W podobnym kierunku zmierzało orzecznictwo Naczelnego Sądu Administracyjnego, ukształtowane na gruncie art. 8a ustawy o zaopatrzeniu emerytalnym. NSA wskazał, że sam fakt pełnienia służby bez względu na to, czy charakteryzowała się ona bezpośrednim zaangażowaniem w realizację zadań i funkcji państwa totalitarnego, czy też ograniczała się do zwykłych, standardowych działań – jako podstawa restrykcyjnych unormowań ustawy w stosunku do wszystkich osób pełniących w określonym czasie służbę - jest nie do zaakceptowania z punktu widzenia standardów demokratycznego państwa prawnego.

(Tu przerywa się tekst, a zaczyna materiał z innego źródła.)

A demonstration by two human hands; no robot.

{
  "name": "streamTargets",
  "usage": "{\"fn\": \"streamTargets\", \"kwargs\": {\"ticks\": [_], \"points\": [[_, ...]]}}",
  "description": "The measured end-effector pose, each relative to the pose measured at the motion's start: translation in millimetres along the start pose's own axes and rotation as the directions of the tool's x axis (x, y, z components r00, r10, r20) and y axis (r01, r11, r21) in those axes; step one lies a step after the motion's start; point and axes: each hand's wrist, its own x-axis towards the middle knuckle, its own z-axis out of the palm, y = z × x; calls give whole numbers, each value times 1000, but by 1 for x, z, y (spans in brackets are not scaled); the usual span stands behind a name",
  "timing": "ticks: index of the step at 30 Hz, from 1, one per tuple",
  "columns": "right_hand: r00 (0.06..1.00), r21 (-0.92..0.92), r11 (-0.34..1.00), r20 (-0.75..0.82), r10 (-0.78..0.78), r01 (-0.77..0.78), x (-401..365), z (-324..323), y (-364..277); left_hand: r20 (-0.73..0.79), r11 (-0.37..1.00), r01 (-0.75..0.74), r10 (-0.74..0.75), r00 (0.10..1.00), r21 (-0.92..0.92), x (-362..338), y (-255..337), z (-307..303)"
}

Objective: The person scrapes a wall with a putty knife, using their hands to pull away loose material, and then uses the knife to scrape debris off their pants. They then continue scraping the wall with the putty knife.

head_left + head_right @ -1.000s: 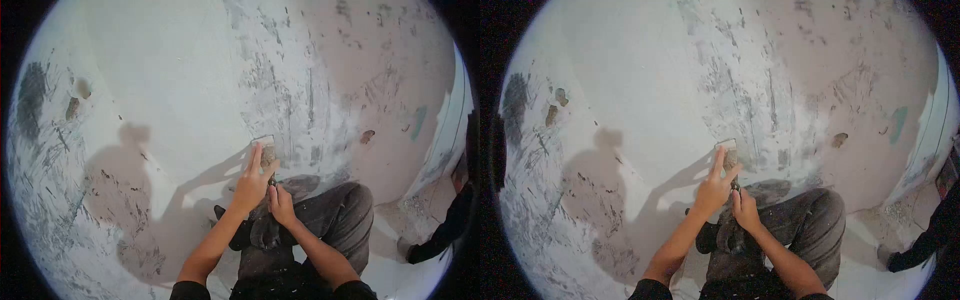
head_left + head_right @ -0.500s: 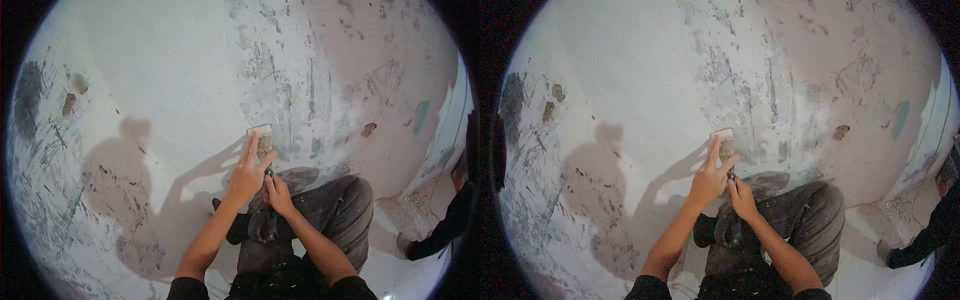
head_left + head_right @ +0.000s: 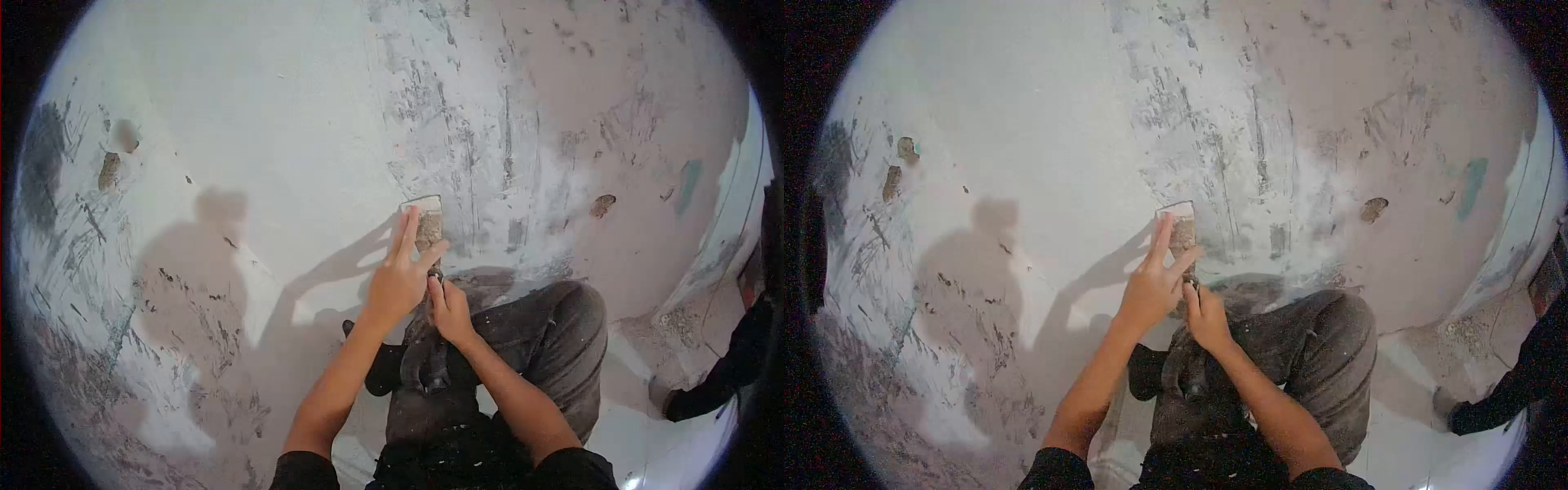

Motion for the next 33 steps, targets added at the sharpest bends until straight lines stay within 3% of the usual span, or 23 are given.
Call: {"fn": "streamTargets", "kwargs": {"ticks": [5,7,10,14,17,20,22,24,30,32,33], "points": [[992,78,989,28,126,-128,-8,-8,2,-8,1000,-14,13,1000,-20,-4,5,12],[999,25,1000,-32,-11,12,-4,-4,6,-33,1000,-18,18,999,-13,-1,3,14],[995,60,993,21,101,-102,15,-6,-10,-53,999,-21,22,998,30,10,3,4],[997,40,996,-6,82,-82,6,-7,-9,-11,998,-12,12,1000,60,8,4,3],[998,-43,997,-25,-61,60,-5,-12,8,29,1000,21,-21,999,-3,-3,9,10],[999,-39,999,33,-15,16,-7,-20,3,9,999,26,-25,1000,-30,-4,13,13],[993,31,995,69,98,-100,-6,-18,-4,10,998,41,-40,999,-55,0,12,12],[993,48,994,61,99,-102,5,-12,-13,-42,1000,18,-19,999,-12,5,7,7],[993,100,989,56,100,-106,0,-5,3,12,1000,13,-13,1000,13,2,6,2],[993,-106,990,-57,-99,93,-7,-8,20,15,1000,-10,10,1000,-18,-1,9,7],[994,-110,990,-52,-94,88,-9,-11,15,16,999,2,-2,1000,-32,-1,11,9]]}}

NSA podkreślił także, że posługiwanie się przez ustawodawcę domniemaniem prawnym opartym na założeniu odpowiedzialności zbiorowej budzi co najmniej wątpliwości co do zgodności ze standardami demokratycznego państwa prawnego. W ich ramach ciężar dowodu okoliczności uzasadniających ingerencję w sferę praw obywateli, w tym ciężar dowodu, że prawa te zostały nabyte niesłusznie, spoczywa na organach państwa.

Sprawa nieaktualna

W ocenie RPO, z ukształtowanego dotychczas orzecznictwa płynie jednoznaczny wniosek, że postępowanie przed TK stało się bezprzedmiotowe. Dokonując oceny konstytucyjności zakwestionowanych przepisów, TK uwzględnia bowiem  taką wykładnię, jaka została przyjęta przez sądy lub inne organy stosujące prawo - zwłaszcza, jeśli jest to wykładnia utrwalona.,

A w sytuacjach, gdy judykatura wyłożyła uprzednio niejednoznaczne przepisy w zgodzie z Konstytucją, TK wielokrotnie umarzał postępowania.

Zgodnie z prawem, gdy podstawa zawieszenia danej sprawy przez sąd przestała być aktualna, zawieszone postępowanie może zostać podjęte. A taką nową okolicznością, uprawniającą do tego Sąd Okręgowy w S., jest właśnie uchwała SN z 16 września 2020 r.  W praktyce czyni ona dalsze oczekiwanie na rozstrzygnięcie TK nieuzasadnionym przewlekaniem postępowania. Odwołanie dotyczy wysokości emerytury/renty, która jest źródłem utrzymania odwołującego się. Dalszy stan zawieszenia odbiera zaś odwołującemu się na nieokreślony czas konstytucyjnie gwarantowane prawo do sądu.

RPO podkreśla, że od wydania decyzji obniżającej świadczenia emerytalno-rentowe skarżącego minęły już przeszło trzy lata. Sprawa ma zaś dla niego szczególne znaczenie, a nie przyczynił się on do przedłużenia postępowania.